## Exercise prompt
Whenever a line in the material below contains "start", copy that line.

## Provided material
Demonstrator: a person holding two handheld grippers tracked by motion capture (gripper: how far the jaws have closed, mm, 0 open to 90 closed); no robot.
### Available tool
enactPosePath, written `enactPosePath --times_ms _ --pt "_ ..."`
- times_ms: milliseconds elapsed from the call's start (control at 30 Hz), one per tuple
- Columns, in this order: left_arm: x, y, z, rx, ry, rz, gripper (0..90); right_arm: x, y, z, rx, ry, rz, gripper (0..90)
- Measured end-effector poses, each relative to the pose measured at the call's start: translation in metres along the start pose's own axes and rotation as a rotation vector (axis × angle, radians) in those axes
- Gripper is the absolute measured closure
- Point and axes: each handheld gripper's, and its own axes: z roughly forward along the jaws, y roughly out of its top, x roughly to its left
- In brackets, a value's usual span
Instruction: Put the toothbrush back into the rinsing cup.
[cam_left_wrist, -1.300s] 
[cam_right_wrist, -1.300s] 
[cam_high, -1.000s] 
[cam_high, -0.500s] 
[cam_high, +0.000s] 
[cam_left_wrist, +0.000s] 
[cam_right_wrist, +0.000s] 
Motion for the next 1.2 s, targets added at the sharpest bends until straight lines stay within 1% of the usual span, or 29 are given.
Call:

## Task solution
- times_ms: milliseconds elapsed from the call's start (control at 30 Hz), one per tuple
- Measured end-effector poses, each relative to the pose measured at the call's start: translation in metres along the start pose's own axes and rotation as a rotation vector (axis × angle, radians) in those axes

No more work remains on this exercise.